You can import quantitative data for each compound obtained from metabolome analysis, etc., and display the series on each compound (bar graph).
In addition, expression level data of enzyme genes obtained from transcriptome analysis can be displayed in series (bar graph) on each reaction.
ARM is software developed by Prof. Arita of the University of Tokyo (present National Institute of Genetics).
It is an interactive ARM interface.
You can run ARM's single pathway discovery function interactively.
ARM is software developed by Prof.
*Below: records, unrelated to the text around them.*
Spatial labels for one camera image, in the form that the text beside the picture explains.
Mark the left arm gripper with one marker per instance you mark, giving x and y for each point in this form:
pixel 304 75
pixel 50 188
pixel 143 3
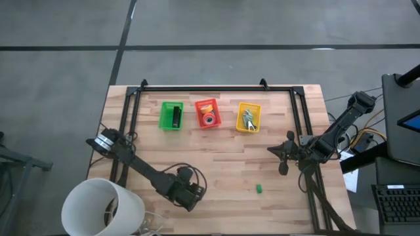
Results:
pixel 184 195

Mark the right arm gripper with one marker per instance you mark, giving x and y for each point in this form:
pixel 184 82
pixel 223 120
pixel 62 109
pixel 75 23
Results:
pixel 301 152

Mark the red tape roll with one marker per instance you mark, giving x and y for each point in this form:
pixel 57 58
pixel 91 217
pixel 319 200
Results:
pixel 204 118

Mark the black stapler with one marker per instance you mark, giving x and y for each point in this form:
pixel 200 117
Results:
pixel 176 116

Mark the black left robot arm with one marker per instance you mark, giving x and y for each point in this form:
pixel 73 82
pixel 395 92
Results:
pixel 144 170

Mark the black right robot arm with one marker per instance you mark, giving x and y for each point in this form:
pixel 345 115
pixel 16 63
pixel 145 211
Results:
pixel 341 124

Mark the green mini stapler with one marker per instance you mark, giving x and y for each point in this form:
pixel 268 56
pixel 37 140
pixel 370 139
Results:
pixel 259 188

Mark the yellow plastic basket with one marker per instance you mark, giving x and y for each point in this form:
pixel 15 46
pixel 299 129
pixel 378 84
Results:
pixel 239 126

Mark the white cylinder shade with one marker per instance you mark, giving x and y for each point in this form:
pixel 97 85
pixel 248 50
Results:
pixel 131 203

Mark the white paper sheet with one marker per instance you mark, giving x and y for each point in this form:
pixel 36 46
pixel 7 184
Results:
pixel 351 180

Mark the black power adapter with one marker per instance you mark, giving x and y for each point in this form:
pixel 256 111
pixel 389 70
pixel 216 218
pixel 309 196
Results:
pixel 362 144

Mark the red plastic basket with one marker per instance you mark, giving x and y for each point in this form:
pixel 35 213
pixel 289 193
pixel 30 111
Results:
pixel 197 113

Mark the green plastic basket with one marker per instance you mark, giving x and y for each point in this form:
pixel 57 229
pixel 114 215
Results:
pixel 165 118

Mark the grey monitor cart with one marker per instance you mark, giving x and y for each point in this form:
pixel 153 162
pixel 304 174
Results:
pixel 393 131

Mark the black keyboard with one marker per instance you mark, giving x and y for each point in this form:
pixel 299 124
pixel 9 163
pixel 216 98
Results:
pixel 397 206

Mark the tablet with blue screen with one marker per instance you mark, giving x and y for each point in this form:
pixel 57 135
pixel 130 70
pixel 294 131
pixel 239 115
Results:
pixel 411 123

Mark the black pole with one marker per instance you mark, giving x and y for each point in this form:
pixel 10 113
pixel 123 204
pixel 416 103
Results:
pixel 410 77

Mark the black metal stand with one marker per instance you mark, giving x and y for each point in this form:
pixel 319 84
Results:
pixel 19 160

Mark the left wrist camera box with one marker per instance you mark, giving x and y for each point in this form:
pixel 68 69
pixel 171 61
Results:
pixel 185 173

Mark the black metal table frame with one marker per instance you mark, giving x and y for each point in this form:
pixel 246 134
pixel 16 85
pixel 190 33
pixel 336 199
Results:
pixel 213 88

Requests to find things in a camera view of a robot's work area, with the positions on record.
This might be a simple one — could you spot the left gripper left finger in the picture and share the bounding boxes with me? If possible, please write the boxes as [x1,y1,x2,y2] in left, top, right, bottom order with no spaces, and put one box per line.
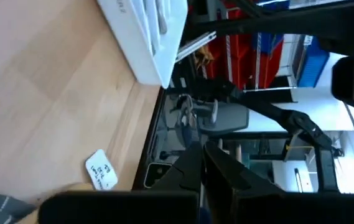
[150,142,203,192]

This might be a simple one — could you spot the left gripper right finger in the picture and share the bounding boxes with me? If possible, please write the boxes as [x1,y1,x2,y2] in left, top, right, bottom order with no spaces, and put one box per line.
[203,142,285,195]

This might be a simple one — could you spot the black jointed mount arm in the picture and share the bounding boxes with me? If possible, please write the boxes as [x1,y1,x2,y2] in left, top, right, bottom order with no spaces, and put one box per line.
[192,77,341,194]

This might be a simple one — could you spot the small black device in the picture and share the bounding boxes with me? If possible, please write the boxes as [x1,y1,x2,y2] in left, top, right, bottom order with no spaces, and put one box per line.
[143,161,174,189]

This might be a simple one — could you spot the grey office chair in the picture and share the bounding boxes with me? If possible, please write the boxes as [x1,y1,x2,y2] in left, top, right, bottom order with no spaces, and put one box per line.
[170,93,249,156]

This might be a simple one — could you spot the red storage bins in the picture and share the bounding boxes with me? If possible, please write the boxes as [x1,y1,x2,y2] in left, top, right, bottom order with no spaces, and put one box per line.
[206,0,285,91]

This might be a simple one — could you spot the aluminium profile bar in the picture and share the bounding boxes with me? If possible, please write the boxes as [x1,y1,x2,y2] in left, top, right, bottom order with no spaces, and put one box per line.
[175,30,218,63]

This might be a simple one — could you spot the white cutlery organizer tray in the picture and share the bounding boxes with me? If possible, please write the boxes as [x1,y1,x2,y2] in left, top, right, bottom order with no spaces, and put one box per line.
[97,0,189,90]

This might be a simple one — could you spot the blue storage bin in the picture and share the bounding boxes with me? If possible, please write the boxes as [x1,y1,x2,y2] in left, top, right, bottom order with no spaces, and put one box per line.
[297,35,330,88]

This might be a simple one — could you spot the black box device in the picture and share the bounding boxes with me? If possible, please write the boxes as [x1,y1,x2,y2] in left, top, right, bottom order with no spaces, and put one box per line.
[330,55,354,110]

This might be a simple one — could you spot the black metal beam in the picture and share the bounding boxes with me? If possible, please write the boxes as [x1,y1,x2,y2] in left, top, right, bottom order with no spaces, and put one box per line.
[189,0,354,60]

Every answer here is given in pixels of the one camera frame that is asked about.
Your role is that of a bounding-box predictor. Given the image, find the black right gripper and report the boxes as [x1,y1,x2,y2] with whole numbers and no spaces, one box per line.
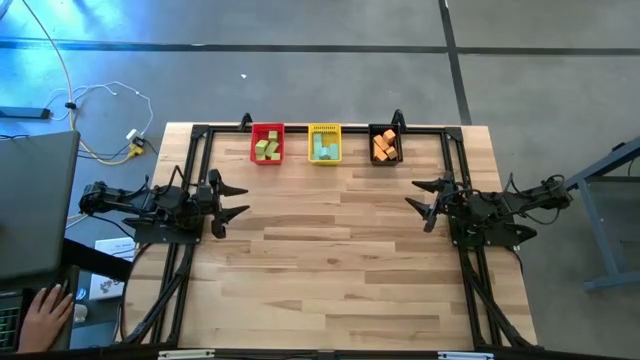
[404,172,474,234]

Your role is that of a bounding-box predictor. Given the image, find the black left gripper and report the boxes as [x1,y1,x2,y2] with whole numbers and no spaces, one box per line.
[188,168,251,240]

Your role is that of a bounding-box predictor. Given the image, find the red plastic basket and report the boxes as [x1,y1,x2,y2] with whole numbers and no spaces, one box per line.
[249,122,286,166]

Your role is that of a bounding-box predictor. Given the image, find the black plastic basket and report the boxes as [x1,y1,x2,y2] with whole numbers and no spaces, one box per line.
[367,123,404,167]

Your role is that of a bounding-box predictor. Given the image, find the yellow plastic basket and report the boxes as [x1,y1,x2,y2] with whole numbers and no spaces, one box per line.
[307,122,344,166]

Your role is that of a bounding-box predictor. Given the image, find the white printed booklet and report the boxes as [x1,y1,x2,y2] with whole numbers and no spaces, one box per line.
[88,236,137,302]

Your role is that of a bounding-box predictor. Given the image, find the black desk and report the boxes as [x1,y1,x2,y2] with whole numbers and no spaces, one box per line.
[0,237,134,354]

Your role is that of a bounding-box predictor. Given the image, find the grey metal stand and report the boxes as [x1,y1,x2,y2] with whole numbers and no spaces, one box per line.
[562,135,640,294]

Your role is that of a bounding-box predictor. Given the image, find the grey laptop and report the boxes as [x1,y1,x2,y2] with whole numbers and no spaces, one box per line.
[0,130,81,281]

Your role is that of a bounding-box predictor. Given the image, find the person's hand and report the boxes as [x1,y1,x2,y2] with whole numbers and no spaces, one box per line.
[16,282,76,354]

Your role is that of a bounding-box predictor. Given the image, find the black power adapter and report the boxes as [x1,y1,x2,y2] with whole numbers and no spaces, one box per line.
[0,105,52,121]

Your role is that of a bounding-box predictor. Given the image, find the backlit keyboard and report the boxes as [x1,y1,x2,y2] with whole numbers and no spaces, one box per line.
[0,292,22,352]

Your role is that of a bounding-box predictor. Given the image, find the black aluminium table frame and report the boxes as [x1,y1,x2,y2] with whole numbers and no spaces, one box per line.
[119,108,539,351]

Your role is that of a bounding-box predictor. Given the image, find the white floor cable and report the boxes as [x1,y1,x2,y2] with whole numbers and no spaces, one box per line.
[47,81,154,139]

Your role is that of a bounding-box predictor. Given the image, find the silver metal bracket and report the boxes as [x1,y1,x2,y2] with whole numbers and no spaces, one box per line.
[157,349,217,360]
[437,351,495,360]

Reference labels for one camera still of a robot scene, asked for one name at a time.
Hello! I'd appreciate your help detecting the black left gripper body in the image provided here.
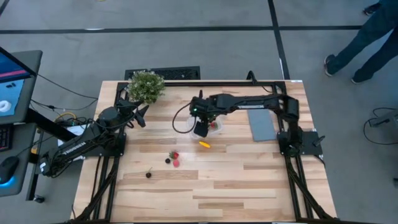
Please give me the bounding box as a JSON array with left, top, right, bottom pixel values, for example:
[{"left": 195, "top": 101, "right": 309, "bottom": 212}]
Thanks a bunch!
[{"left": 116, "top": 98, "right": 138, "bottom": 127}]

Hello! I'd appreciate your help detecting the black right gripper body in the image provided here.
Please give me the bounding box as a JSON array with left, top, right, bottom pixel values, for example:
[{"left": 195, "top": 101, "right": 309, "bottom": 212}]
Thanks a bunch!
[{"left": 189, "top": 90, "right": 219, "bottom": 123}]

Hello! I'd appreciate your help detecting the clear plastic tupperware container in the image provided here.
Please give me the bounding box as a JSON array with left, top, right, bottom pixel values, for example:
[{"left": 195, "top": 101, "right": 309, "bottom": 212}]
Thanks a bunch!
[{"left": 185, "top": 113, "right": 225, "bottom": 140}]

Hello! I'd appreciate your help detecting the grey tupperware lid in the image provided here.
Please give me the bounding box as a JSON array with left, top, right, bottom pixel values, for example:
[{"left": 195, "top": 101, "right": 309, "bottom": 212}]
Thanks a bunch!
[{"left": 248, "top": 108, "right": 278, "bottom": 142}]

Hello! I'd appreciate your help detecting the green potted plant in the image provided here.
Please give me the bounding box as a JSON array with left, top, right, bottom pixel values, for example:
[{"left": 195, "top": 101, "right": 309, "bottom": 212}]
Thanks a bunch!
[{"left": 126, "top": 70, "right": 166, "bottom": 105}]

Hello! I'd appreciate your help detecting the black floor vent grille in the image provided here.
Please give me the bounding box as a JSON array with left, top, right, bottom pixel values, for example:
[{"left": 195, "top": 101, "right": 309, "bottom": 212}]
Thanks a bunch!
[{"left": 124, "top": 65, "right": 201, "bottom": 81}]

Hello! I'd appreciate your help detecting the black desk stand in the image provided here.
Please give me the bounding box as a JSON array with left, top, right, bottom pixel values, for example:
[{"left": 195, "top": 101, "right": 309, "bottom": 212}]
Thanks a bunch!
[{"left": 25, "top": 108, "right": 77, "bottom": 203}]

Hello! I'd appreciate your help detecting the grey computer desk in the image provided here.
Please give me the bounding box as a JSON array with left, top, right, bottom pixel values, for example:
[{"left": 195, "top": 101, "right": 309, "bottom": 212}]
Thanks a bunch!
[{"left": 0, "top": 123, "right": 38, "bottom": 197}]

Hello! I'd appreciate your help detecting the computer monitor with blue screen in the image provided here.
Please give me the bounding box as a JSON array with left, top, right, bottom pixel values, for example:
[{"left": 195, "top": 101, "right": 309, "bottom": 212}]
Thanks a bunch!
[{"left": 0, "top": 46, "right": 44, "bottom": 125}]

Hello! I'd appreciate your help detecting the black keyboard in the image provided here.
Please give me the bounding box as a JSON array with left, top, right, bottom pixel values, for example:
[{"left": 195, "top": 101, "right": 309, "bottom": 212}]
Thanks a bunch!
[{"left": 0, "top": 124, "right": 13, "bottom": 152}]

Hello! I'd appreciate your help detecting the black computer mouse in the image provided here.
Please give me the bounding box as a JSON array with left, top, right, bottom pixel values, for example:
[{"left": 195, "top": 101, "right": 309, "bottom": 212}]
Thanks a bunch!
[{"left": 0, "top": 156, "right": 20, "bottom": 184}]

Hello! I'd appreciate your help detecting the black aluminium table frame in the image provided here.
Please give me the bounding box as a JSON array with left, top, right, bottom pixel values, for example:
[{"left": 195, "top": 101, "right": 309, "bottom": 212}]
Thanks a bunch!
[{"left": 70, "top": 80, "right": 341, "bottom": 224}]

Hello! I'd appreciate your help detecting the black right camera cable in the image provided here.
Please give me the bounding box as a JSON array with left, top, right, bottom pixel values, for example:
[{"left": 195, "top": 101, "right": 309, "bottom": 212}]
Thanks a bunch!
[{"left": 172, "top": 101, "right": 198, "bottom": 134}]

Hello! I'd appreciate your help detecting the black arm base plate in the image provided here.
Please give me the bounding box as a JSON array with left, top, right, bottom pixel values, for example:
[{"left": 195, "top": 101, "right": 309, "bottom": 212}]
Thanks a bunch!
[
  {"left": 82, "top": 133, "right": 127, "bottom": 158},
  {"left": 277, "top": 130, "right": 326, "bottom": 156}
]

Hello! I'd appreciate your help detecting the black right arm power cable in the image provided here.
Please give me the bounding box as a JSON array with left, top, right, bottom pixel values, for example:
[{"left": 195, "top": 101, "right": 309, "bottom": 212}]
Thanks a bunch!
[{"left": 247, "top": 70, "right": 274, "bottom": 94}]

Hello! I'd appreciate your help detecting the yellow cable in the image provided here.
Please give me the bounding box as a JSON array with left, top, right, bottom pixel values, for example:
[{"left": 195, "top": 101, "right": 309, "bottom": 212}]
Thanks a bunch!
[{"left": 54, "top": 111, "right": 77, "bottom": 123}]

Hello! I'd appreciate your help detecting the black floor cable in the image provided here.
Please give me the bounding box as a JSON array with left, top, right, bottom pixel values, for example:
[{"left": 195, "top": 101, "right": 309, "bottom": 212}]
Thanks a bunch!
[
  {"left": 363, "top": 107, "right": 398, "bottom": 146},
  {"left": 30, "top": 98, "right": 99, "bottom": 112},
  {"left": 36, "top": 73, "right": 99, "bottom": 100}
]

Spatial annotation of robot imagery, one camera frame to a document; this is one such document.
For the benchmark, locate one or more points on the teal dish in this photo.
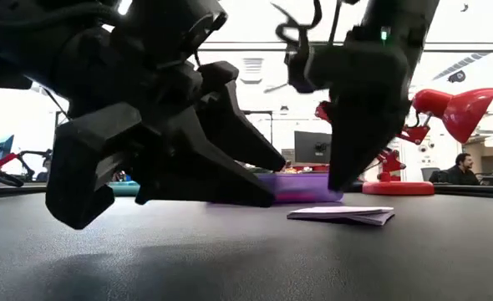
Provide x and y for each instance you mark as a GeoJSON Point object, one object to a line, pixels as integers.
{"type": "Point", "coordinates": [125, 189]}

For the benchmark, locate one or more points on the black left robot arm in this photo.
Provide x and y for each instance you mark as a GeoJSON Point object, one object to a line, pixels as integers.
{"type": "Point", "coordinates": [4, 50]}

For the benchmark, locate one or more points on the black computer monitor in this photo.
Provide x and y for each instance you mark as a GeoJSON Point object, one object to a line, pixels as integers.
{"type": "Point", "coordinates": [311, 146]}

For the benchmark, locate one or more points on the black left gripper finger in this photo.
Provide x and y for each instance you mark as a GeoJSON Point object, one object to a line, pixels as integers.
{"type": "Point", "coordinates": [238, 125]}
{"type": "Point", "coordinates": [196, 175]}

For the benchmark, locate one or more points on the person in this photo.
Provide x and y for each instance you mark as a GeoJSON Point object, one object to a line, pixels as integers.
{"type": "Point", "coordinates": [459, 175]}

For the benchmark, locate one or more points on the red desk lamp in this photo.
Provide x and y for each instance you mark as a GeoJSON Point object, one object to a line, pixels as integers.
{"type": "Point", "coordinates": [397, 189]}

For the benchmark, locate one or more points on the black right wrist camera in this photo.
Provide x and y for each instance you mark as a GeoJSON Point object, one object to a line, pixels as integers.
{"type": "Point", "coordinates": [298, 75]}

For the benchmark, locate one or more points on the white notepad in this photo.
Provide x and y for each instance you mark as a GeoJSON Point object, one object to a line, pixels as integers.
{"type": "Point", "coordinates": [342, 213]}

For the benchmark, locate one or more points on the black ceiling spotlight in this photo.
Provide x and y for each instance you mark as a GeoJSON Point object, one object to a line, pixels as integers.
{"type": "Point", "coordinates": [457, 77]}

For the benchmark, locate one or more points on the purple plastic pencil case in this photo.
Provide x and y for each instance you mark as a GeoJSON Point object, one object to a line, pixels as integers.
{"type": "Point", "coordinates": [305, 188]}

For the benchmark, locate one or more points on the blue lit computer monitor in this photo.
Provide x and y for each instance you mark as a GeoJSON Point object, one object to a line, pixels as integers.
{"type": "Point", "coordinates": [5, 146]}

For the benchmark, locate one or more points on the grey office chair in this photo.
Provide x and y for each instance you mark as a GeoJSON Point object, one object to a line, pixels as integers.
{"type": "Point", "coordinates": [429, 173]}

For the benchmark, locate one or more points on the red background robot part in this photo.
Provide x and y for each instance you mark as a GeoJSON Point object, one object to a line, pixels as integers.
{"type": "Point", "coordinates": [6, 159]}

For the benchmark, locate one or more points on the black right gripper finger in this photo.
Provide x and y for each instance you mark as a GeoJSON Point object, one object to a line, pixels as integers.
{"type": "Point", "coordinates": [363, 134]}

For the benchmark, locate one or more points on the black background robot arm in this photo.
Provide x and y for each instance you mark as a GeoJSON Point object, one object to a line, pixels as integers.
{"type": "Point", "coordinates": [47, 153]}

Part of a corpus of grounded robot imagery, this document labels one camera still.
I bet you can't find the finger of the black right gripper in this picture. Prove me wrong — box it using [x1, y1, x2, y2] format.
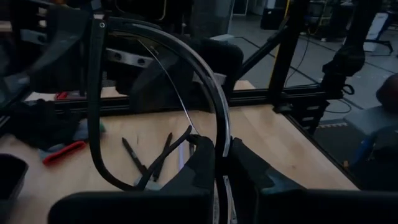
[129, 57, 200, 113]
[0, 12, 91, 108]

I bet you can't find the black aluminium table frame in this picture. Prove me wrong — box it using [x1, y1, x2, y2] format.
[0, 0, 363, 191]

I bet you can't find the black plastic pegboard bin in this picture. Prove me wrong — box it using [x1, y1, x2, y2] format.
[0, 153, 29, 215]

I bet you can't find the black fabric bundle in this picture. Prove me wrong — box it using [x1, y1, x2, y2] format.
[4, 98, 82, 151]

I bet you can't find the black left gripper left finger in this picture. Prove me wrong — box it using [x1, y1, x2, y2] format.
[48, 135, 216, 224]

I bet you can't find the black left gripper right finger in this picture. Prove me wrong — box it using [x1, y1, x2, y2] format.
[230, 138, 398, 224]

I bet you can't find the black ballpoint pen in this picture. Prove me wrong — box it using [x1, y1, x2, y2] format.
[121, 137, 149, 175]
[151, 132, 174, 183]

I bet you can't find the grey desk foot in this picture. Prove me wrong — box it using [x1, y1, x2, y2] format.
[343, 105, 398, 135]

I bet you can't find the green grey soft case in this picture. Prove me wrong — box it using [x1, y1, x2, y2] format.
[72, 119, 107, 141]

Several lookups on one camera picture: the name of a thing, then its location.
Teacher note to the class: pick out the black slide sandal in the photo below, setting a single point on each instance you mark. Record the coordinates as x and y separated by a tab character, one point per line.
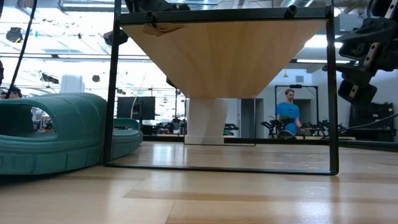
115	37
171	83

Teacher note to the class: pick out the yellow pendant lamp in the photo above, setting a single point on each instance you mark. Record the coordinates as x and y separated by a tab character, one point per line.
285	74

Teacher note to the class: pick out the black background stand frame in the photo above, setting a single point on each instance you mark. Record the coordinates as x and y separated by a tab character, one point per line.
316	102

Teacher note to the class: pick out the wooden shelf with black frame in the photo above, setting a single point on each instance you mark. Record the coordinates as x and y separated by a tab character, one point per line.
224	59

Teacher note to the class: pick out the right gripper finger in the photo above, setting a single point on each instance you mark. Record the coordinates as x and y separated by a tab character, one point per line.
363	40
357	91

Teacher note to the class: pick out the white plant pot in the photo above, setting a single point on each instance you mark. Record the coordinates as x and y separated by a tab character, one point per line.
206	121

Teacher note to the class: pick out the black metal rig frame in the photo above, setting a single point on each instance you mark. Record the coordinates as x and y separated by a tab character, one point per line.
280	141

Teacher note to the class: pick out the black background monitor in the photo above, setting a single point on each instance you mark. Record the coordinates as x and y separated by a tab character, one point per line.
136	107

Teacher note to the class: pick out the green slide sandal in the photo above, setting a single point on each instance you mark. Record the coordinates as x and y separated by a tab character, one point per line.
126	124
71	140

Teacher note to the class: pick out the person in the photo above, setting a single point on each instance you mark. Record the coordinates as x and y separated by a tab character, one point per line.
12	92
287	113

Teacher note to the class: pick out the black equipment box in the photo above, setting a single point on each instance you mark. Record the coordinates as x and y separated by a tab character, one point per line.
373	121

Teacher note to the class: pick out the small green plant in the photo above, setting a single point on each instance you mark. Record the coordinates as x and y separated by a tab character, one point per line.
286	119

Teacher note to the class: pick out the white cylinder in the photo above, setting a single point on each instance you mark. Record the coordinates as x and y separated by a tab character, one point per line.
72	84

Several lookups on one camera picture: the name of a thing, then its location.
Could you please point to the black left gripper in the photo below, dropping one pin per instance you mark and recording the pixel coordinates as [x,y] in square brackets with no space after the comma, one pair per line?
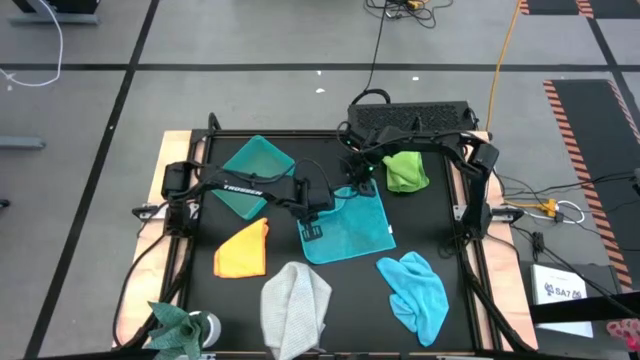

Arita of the University of Tokyo (present National Institute of Genetics).
We convert NGS 's paired end read into fragments.
GenBank GBFF Expander is a tool to expand NCBI's GBFF format file containing a large number of genome sequences into individual genomic sequences and place them in the tree directory according to the Taxomy.
It is a prototype of TaxiSpider.
This function checks whether the GenBank EMBL format file, which is the main format of the genome base sequence file used in IMC, is correct, and corrects it automatically if there are errors.
Storing multiple GenBank EMBL files under one directory will check all the files there.
In addition, the inspection result file can be saved in a different directory.
Here we summarize the functions and operations of the genome Traveler.
It may overlap with description of each function.
GT's data management and project management is explained.
Pre-processing of NGS data is explained.
GT's de novo assembly is explained.
GT's NGS reads mapping is explained.
GT's Alignment Viewer is explained.
GT's secondary analysis is explained.
Explaining the scaffolding function of GenomeTraveler.